— Exercise description —
The answer should consist of each line below that contains the word "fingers".
————————
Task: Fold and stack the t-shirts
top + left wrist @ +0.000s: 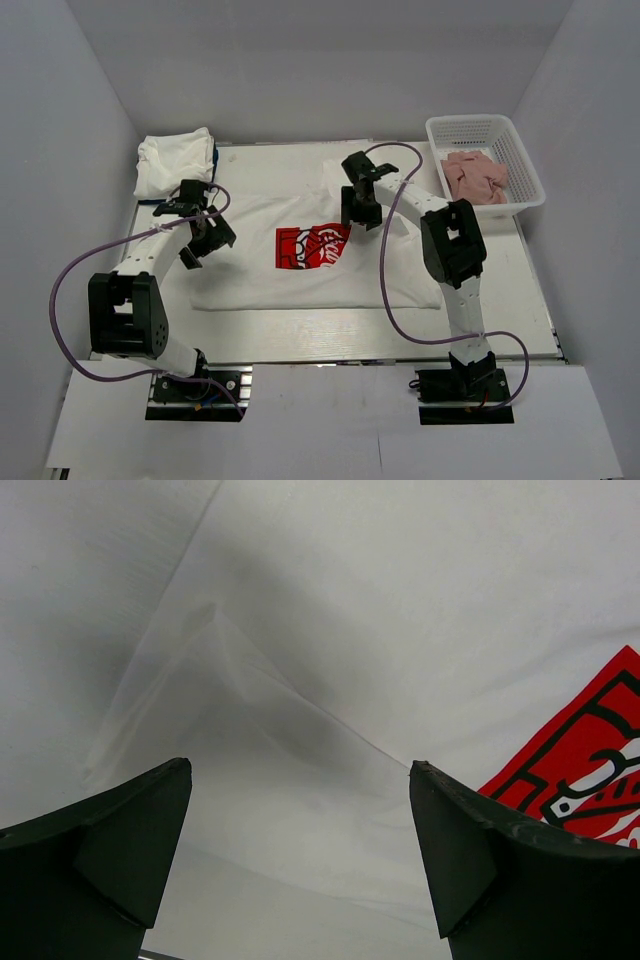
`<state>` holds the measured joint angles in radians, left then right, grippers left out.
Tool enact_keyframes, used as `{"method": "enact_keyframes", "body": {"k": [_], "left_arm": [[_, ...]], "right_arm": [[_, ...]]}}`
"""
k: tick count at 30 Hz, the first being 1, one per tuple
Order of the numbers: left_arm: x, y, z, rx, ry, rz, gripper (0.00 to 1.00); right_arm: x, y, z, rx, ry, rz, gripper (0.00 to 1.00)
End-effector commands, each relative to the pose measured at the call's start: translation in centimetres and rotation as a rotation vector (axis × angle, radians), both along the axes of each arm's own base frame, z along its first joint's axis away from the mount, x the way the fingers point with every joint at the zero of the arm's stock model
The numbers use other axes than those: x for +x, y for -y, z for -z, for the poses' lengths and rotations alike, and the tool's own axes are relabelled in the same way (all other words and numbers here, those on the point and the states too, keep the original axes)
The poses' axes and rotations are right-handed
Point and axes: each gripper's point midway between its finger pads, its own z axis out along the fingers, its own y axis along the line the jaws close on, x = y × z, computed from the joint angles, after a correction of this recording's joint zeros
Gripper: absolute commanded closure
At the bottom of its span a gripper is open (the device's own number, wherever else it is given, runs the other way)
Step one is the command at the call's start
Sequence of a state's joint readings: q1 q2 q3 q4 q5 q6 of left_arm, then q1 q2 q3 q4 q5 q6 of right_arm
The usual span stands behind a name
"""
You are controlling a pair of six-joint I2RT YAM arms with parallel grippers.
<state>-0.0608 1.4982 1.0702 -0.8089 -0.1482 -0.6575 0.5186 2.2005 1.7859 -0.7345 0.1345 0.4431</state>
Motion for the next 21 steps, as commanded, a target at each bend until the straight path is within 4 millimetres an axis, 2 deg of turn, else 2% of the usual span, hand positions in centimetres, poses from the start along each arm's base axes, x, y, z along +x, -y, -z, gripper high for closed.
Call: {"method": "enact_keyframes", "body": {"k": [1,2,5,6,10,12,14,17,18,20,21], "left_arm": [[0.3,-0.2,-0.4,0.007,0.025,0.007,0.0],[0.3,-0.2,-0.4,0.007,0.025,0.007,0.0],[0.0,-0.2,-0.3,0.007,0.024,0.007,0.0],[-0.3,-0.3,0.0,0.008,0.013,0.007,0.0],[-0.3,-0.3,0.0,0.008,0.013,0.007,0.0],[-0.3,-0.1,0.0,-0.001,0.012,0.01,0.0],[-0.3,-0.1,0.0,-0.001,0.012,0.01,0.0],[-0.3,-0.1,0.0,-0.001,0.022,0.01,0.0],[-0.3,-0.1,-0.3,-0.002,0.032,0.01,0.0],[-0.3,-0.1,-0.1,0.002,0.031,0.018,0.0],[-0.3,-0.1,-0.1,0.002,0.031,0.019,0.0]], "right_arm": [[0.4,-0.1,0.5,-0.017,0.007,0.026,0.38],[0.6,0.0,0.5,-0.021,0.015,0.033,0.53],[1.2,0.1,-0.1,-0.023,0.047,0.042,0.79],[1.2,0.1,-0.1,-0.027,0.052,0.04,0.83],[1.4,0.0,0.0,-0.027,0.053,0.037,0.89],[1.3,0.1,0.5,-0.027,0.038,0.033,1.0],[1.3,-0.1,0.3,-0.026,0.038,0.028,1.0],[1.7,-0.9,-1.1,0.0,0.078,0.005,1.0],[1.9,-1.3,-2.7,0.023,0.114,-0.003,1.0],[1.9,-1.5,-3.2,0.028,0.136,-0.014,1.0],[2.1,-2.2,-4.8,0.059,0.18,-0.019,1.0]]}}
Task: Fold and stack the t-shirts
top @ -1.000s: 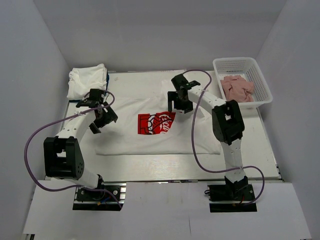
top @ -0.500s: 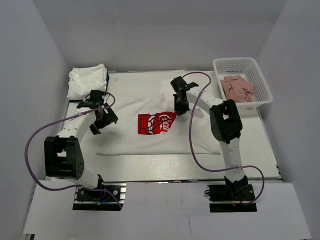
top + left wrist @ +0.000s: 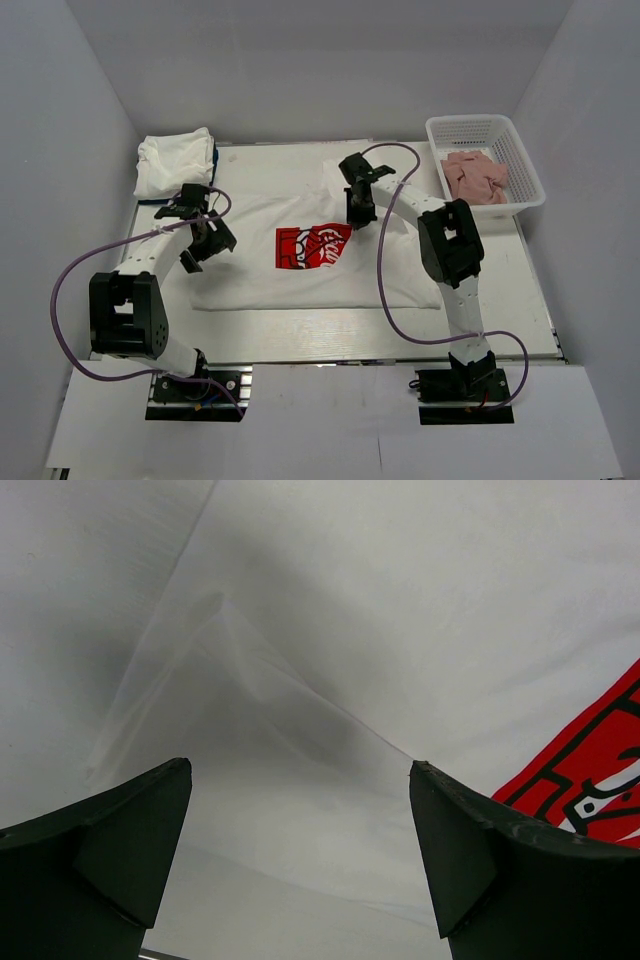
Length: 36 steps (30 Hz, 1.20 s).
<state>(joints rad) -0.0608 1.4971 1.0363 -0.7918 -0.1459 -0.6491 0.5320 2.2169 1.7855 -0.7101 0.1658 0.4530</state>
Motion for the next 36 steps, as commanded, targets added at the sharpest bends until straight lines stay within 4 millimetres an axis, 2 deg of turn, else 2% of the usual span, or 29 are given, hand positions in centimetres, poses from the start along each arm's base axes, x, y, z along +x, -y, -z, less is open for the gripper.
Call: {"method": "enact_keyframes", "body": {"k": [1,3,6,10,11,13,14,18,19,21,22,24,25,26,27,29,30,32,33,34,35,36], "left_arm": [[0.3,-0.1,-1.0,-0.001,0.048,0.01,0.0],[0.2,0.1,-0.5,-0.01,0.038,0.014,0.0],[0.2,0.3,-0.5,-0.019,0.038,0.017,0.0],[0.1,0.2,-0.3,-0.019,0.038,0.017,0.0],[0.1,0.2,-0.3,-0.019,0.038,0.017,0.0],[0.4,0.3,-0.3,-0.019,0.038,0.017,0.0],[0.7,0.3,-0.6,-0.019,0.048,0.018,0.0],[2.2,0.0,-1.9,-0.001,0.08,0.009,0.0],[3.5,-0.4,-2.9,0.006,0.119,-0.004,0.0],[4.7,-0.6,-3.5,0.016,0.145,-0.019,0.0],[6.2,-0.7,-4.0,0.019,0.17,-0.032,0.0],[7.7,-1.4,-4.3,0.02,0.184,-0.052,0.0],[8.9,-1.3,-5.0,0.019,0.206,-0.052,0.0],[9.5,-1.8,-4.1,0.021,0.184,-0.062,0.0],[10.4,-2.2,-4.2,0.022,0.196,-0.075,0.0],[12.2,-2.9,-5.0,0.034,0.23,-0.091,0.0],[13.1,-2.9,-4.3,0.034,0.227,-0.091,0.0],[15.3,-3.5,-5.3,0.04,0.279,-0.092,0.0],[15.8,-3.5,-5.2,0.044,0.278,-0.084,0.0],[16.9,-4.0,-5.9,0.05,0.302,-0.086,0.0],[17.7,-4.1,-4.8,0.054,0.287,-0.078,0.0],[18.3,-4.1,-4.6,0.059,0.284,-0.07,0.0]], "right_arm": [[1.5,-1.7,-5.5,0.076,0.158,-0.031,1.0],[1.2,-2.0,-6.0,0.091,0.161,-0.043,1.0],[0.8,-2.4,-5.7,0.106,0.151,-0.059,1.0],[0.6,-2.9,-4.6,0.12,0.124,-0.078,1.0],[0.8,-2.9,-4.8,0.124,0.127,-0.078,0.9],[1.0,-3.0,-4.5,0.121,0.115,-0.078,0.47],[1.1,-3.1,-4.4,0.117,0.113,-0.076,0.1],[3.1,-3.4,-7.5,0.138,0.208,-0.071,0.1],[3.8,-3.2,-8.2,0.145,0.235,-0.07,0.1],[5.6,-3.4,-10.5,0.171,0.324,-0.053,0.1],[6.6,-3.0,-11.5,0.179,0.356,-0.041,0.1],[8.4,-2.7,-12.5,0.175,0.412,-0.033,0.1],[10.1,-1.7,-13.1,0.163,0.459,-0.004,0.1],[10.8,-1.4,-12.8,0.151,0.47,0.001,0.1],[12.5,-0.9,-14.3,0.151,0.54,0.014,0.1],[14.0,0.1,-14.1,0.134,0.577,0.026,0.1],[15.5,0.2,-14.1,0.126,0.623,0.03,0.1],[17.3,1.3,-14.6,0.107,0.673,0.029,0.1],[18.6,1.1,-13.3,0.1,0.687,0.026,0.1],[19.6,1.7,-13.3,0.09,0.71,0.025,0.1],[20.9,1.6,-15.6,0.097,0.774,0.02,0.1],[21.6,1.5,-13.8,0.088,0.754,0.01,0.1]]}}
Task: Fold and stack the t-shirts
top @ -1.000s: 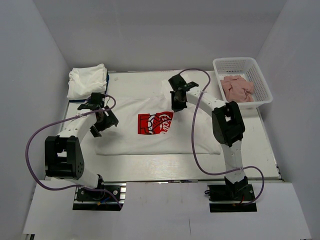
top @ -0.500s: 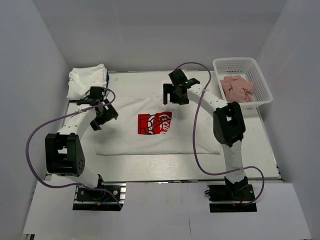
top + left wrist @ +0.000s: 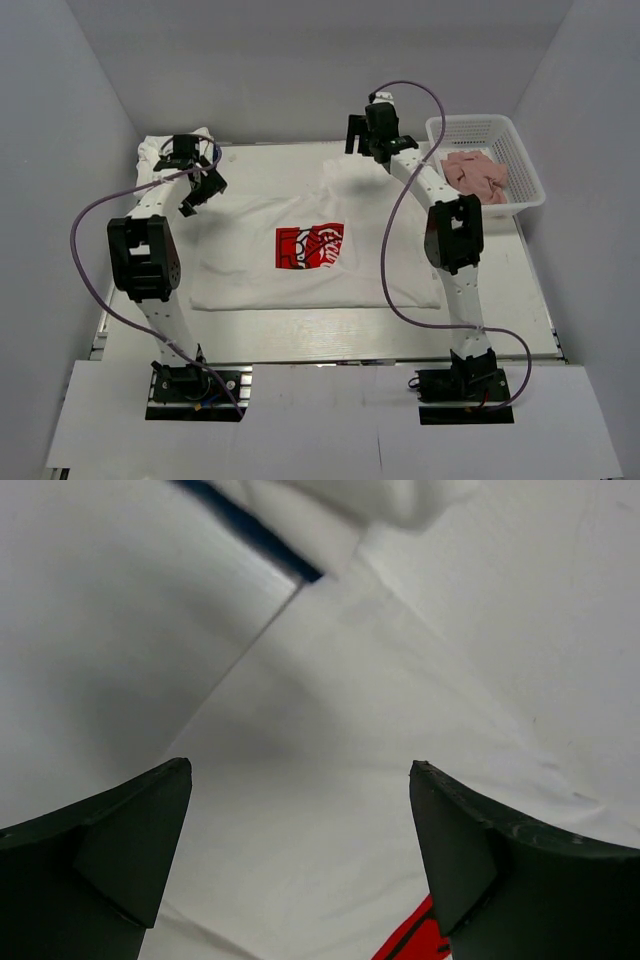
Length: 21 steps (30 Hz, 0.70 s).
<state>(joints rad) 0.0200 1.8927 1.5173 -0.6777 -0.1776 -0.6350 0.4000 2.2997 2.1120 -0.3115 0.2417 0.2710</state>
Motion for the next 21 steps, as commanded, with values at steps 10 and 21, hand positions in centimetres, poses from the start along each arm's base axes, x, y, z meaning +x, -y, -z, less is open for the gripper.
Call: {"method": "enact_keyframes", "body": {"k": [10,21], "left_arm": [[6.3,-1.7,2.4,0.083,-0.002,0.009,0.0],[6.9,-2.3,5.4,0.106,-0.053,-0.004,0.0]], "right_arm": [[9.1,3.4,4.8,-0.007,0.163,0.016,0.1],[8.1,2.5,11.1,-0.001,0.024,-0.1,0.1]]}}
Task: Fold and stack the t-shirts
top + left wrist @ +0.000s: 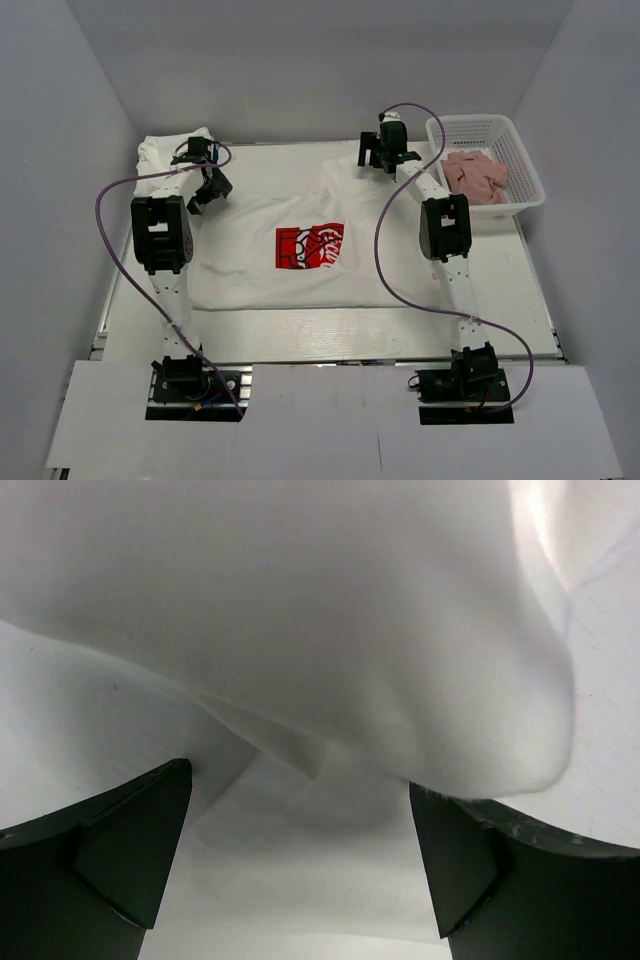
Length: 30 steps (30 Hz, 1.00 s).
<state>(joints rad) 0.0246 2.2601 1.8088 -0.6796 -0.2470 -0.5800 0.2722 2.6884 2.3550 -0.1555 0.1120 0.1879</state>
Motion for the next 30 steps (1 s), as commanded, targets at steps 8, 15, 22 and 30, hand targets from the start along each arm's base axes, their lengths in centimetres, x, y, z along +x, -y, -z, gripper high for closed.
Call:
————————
— Finished task —
End-effector commands, each relative to the pose measured at the call's start: translation in centimetres and rotation as a rotation vector (axis × angle, radians), both along the axes of each arm's own base frame, z along its first joint's axis away from the mount, x the way the fingers point with every joint at the zero of the arm's stock model
Point and axes: each gripper's point midway between its finger pads, its own z axis out along the fingers, its own y axis along the line the jaws close on, x = y × z, computed from the joint angles, after a correction of this recording's joint zeros

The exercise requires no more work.